You are also encouraged to be more "aggressive" in your
investments. The marketers of the most legitimate firms down to
bottom-dwelling perpetrators of fraud are singing the same siren
song: "You've got to be in the market or you're going
to be left behind." The message is everywhere. It's hard
to pick up a magazine or watch television or listen to the radio
without hearing advertisements for mutual funds or other securities
products.
Internet Based Trading
Investors are rapidly turning to the Net for both enhanced access
to investment information and for the lower costs to execute trades.
Nearly 14% of all trades are now conducted on-line. The demand
has caused long delays at some discount brokerages in setting up
new accounts. Some brokers can even afford to be selective in their
clients, boosting minimum opening account balances.

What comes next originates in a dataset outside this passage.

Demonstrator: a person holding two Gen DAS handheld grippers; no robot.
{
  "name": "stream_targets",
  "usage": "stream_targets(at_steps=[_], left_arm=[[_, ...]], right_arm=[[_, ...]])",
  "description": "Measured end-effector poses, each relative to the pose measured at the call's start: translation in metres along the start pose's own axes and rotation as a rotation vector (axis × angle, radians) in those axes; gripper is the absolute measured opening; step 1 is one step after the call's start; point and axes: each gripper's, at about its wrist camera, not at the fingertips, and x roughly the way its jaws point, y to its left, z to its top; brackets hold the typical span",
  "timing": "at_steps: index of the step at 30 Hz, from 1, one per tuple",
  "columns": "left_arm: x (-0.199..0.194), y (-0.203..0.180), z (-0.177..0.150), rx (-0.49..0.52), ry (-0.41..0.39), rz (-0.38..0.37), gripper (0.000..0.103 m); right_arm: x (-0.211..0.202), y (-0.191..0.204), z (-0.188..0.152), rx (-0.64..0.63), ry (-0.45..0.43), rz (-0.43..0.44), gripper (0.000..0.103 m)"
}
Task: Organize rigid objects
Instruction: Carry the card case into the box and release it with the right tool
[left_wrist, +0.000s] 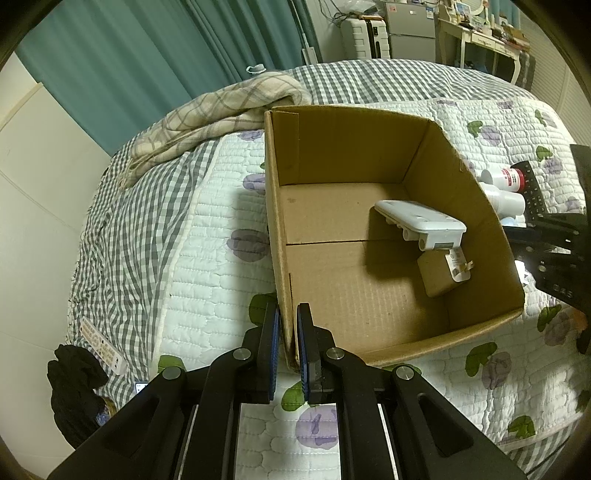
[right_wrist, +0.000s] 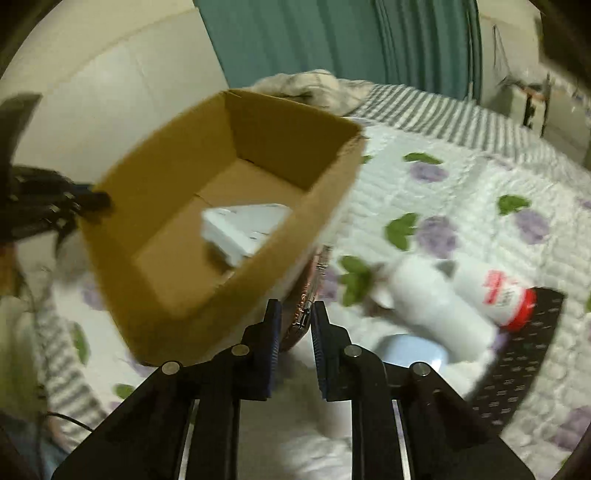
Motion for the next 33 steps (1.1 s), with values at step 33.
stream_targets(at_steps=[33], left_arm=[[0.001, 0.001, -0.001, -0.015, 0.003, -0.012, 0.008]], right_arm=[[0.007, 0.129, 0.052, -0.138, -0.069, 0.001, 0.010]])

Fraud is opportunistic, and fraud operators, always among the
first to appreciate the potential of a new technology, see the
size of the potential market, and the relative ease, low cost,
and speed with which a scam can now be perpetrated.
After buying a computer and modem, they can set up and maintain
a site on the Web for $30 a month or less, and solicit consumers
anywhere on the globe. A prominent state regulator has aptly noted, "Any
con artist not on the net should be sued for malpractice. In my
32 years of investigating fraud, this is by far the greatest money-making
machine for scammers that I have ever seen."
Experts In Their Field
People underestimate the ingenuity of people who make their living
by fast-talking other people out of their money. Career investment
swindlers are very good at their work and know just how to snare
even the most reluctant person.
They take great delight in pulling the wool over the eyes of an
investor who is 100% confident that he or she could not possibly
be hoodwinked. Many well-educated and intelligent people have fallen
for the slick offers of these sophisticated criminals.

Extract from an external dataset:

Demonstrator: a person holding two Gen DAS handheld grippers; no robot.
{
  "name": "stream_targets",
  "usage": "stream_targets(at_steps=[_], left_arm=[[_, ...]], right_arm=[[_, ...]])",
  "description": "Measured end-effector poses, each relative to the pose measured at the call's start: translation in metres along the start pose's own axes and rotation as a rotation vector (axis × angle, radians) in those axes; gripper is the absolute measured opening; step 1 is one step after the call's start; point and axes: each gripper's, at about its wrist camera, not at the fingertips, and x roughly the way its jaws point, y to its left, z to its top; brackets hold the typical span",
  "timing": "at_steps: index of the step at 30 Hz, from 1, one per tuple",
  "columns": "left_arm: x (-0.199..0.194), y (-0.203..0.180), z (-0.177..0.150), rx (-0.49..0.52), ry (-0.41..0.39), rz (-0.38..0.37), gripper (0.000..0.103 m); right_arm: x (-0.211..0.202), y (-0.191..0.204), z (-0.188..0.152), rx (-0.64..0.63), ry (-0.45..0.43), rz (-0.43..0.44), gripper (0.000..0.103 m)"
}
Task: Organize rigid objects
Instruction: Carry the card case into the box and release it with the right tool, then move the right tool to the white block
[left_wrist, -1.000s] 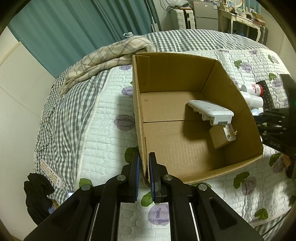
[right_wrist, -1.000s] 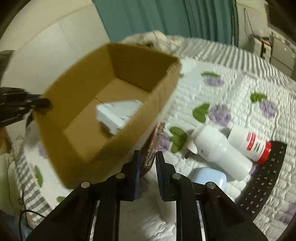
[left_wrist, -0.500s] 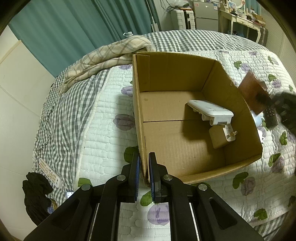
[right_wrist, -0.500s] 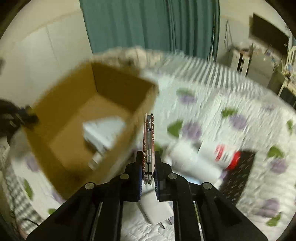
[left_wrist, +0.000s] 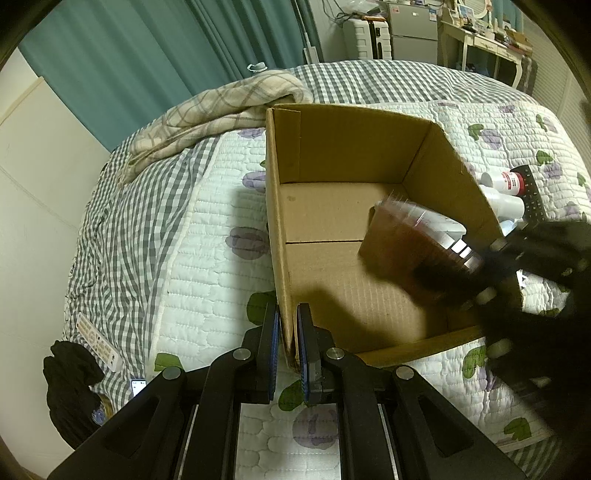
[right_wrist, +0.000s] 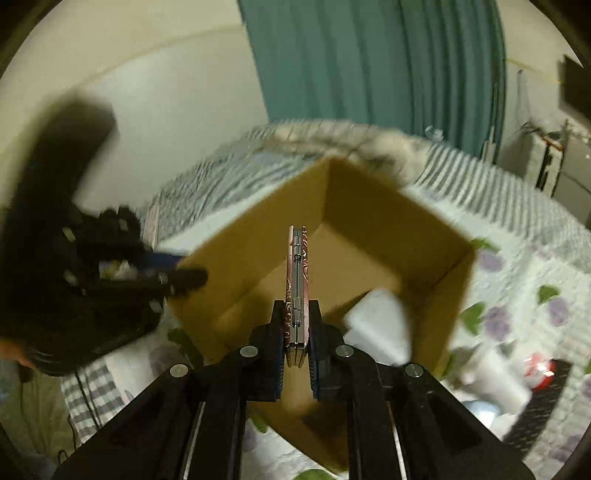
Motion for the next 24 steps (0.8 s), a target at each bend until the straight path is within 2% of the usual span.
stream_targets(at_steps=[3, 8, 9, 10, 11, 12, 15, 19, 22, 24], left_arm=[[0.000, -0.001, -0.001, 0.004, -0.004, 0.005, 0.008], [0.000, 0.000, 0.000, -0.003, -0.002, -0.002, 0.008], [0.000, 0.000, 0.000, -0.003, -0.002, -0.002, 0.008], [0.001, 0.001, 0.000, -0.005, 0.006, -0.006, 0.008], [0.000, 0.000, 0.000, -0.003, 0.003, -0.002, 0.008], [0.000, 0.000, 0.001, -0.001, 0.003, -0.003, 0.008], [-0.001, 0.000, 0.002, -0.004, 0.003, -0.009, 0.008], [-0.001, 0.000, 0.002, -0.008, 0.001, -0.009, 0.008], [-0.001, 0.001, 0.002, -0.007, 0.000, -0.007, 0.008], [0.000, 0.001, 0.001, -0.007, 0.001, -0.006, 0.008]], right_arm=[[0.011, 0.002, -0.005, -0.009, 0.028, -0.010, 0.010], [0.004, -0.006, -0.005, 0.003, 0.020, -0.051, 0.010], [-0.001, -0.007, -0.004, 0.007, 0.007, -0.060, 0.016], [-0.012, -0.010, -0.003, 0.020, -0.013, -0.067, 0.036], [-0.025, -0.014, -0.001, 0.038, -0.044, -0.081, 0.050], [-0.040, -0.020, 0.001, 0.054, -0.083, -0.102, 0.070], [-0.077, -0.036, 0.004, 0.076, -0.150, -0.159, 0.073], [-0.121, -0.065, -0.003, 0.100, -0.199, -0.298, 0.075], [-0.134, -0.084, -0.022, 0.135, -0.184, -0.377, 0.075], [-0.129, -0.091, -0.035, 0.152, -0.158, -0.391, 0.075]])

Fraudulent sales callers are skilled liars and experts at deceit.
Their success depends on it. Many are coached to say whatever it
takes to get your money while they make hundreds of repetitious
calls, hour after hour, continually honing their skills.
Such skilled but dishonest salespeople, often with years of experience
selling dubious products and services over the phone, pitch opportunities
that may sound legitimate, but are not.
They are extremely good at sounding as though they represent legitimate
businesses as they offer various investments or business and employment
opportunities. Never assume you'll know a phone scam when you hear
one.
Losses to individual investors can be crushing. A 78-year old
investor in Arkansas was persuaded by a cold caller to sell his
blue-chip portfolio and invest in microcap stocks. His eventual
losses came to more than $440,000.
Tax Relief May Help Recover Major Investment
Losses for Fraud Victims
165 Services -
assists qualified U.S. investors in fully deducting their entire
investment losses against ordinary income. 165 Services clients
receive, on average, $50,000 each in tax benefits.
MSS Advocacy Group,
educating and assisting injured investors through competency, compassion
and a compilation of investment fraud loss experts in an effort
to raise public awareness of securities scams while seeking to
achieve maximum tax recovery.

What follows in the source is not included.